The three main divisions of line staff were: a) local community organizing, b) national media relations [and they also handled (14) marketing for the organization itself], and c) an international pilot project.
Work contracted out
Maintenance was performed weekly by an outside (15) cleaning company.
This model as a model
Now, please don’t misunderstand. I’m not saying the above model is an ideal organizational model. As you might have noticed, several people held positions in two different divisions, an ambiguity that often causes problems in organizations.
In addition, the usual position of COO (chief operating officer) was left empty. No one had responsibility for (16) coordinating all the support and line functions for the organization, a lack that led to the closure and reorganization of the organization a few years after I’d left it.
Where do indexers fit into this model?
If you are a self-employed indexer, you are a line employee. You produce the product of your organization. If you work as an indexer within an organization, you may be a line employee, a support staff member, or your position may be a hybrid one similar to the indexer who worked for my library. That indexer produced an annotated magazine database and newsletter which were used both by line employees within and clients outside of the organization.
If you’re a self-employed indexer, you can use this model to see what your employer expenses are and begin to track the amount of time you spend while wearing employer hats. If you’re employed at an organization, you might do this walk-through in your own workplace to uncover all the support staff you benefit from or to find where you need more support to get your work done.
Ok Nancy, I see your point about all the “hats,” but exactly what does this mean for my business?
Using the above model and tracking your time, you can easily calculate your” employer costs” of being self-employed or being an employee.
If you look above, you’ll see that I’ve underlined 16 chief support functions at the place where I used to work. These are your “employer costs” of indexing. That’s true whether you work alone, or you operate a business which hires other employees to index with you, or you work in a large organization as an indexer.
If you work at an organization like the one in my example, consider what the numbers of underlined duties above mean. Over half of the organizational staff in my model were support staff. If you work in an organization, you are actually receiving support from the majority of the support staff at your workplace. You get way more benefits than insurance and retirement from your employer!

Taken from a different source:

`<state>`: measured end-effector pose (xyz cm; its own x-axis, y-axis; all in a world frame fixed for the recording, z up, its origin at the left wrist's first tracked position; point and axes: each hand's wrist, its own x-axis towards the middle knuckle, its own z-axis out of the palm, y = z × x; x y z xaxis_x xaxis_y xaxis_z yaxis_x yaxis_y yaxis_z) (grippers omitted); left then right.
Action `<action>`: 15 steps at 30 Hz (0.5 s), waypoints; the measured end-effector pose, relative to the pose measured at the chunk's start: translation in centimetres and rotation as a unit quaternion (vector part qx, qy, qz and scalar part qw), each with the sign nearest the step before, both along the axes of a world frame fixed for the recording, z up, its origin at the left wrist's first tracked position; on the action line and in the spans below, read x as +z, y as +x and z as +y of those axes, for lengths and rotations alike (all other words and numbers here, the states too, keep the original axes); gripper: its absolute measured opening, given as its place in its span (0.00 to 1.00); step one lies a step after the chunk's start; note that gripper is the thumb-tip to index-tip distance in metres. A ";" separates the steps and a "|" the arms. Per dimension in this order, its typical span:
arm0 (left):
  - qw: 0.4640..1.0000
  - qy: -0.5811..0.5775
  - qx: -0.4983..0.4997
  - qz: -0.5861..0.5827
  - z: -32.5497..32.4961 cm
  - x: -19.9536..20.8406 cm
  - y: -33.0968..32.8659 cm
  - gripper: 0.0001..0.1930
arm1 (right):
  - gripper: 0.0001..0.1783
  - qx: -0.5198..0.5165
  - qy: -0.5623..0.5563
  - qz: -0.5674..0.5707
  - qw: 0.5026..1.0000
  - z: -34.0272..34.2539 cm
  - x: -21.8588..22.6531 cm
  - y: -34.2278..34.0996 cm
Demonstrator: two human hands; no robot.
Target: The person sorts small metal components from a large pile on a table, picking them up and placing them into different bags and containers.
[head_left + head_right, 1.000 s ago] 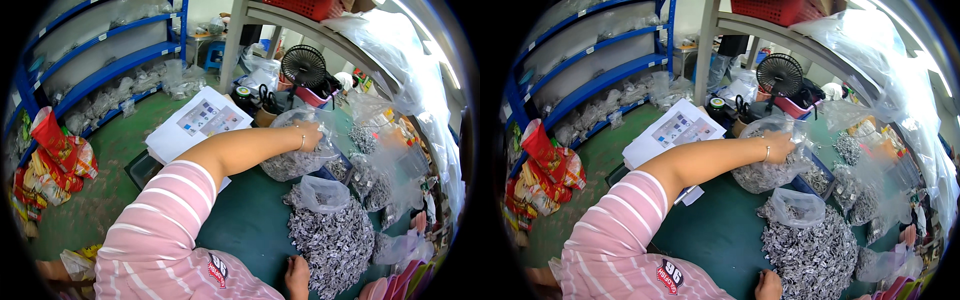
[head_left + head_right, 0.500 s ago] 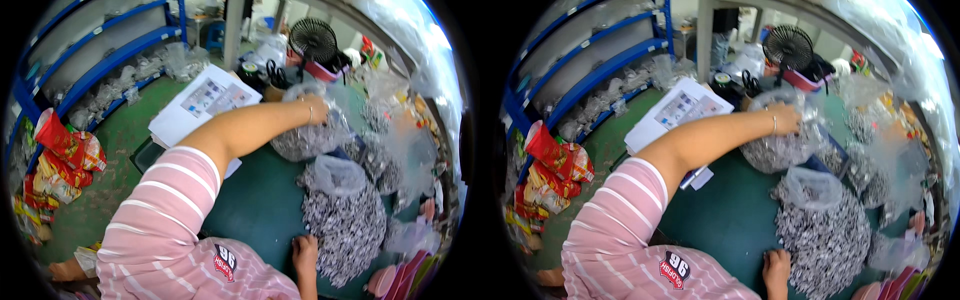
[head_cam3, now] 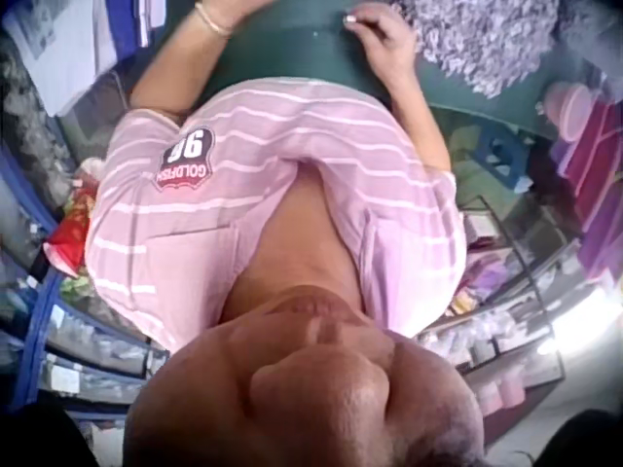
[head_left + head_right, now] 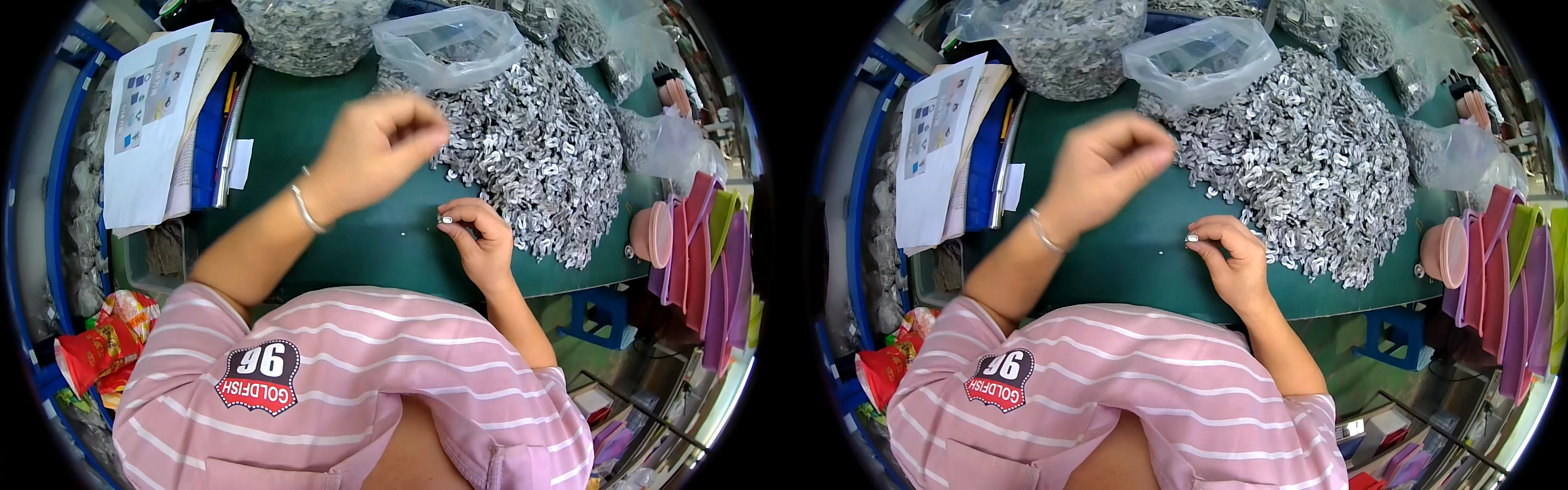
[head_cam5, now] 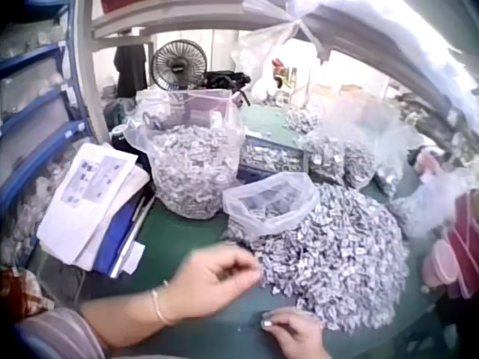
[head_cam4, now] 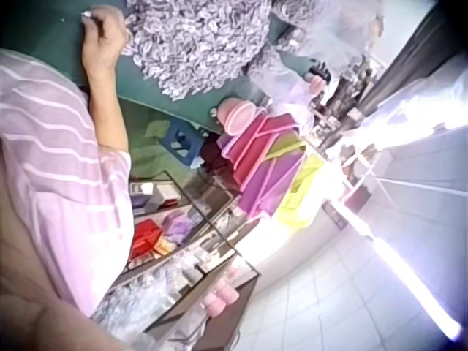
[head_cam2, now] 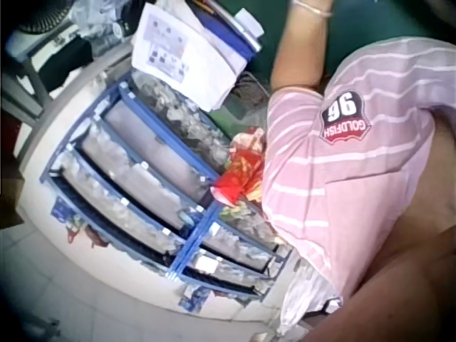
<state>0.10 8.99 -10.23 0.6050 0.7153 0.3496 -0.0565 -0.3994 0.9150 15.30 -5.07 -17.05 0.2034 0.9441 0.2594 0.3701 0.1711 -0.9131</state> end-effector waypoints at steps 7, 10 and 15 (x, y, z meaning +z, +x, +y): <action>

On the other hand, if you are a self-employed indexer, or you’re an indexer who employs other indexers, you probably don’t have any support staff. Instead, you’ve got at least 16 employer-hat-duties to take care of by yourself. The duties performed while wearing these hats are ones that do not directly concern your main business of indexing. But these things must be done so you keep on indexing or keep owning your indexing business.
And if you are self-employed, the numbers of employer duties under the hats in the model described above suggest this: at least half of your working time will be spent in support staff functions rather than on indexing itself. Each of these 16 employer duties entails costs! Most importantly, these costs include the amount of time you spend while wearing employer hats.
How many of us actually track all of those “employer costs” when we estimate our worth? If we do track these costs as labor time, how do we price our labor? Do we price it at what we earn as indexers? Do we price it at what we’d pay if we hired someone else to do those tasks? Or…do we price our time spent on employer tasks at zero?
NOTE: This article was published in advance of my workshop talk titled “How Much Are You Really Worth” for the American Society for Indexing conference in Portland, Oregon, April 24, 2009.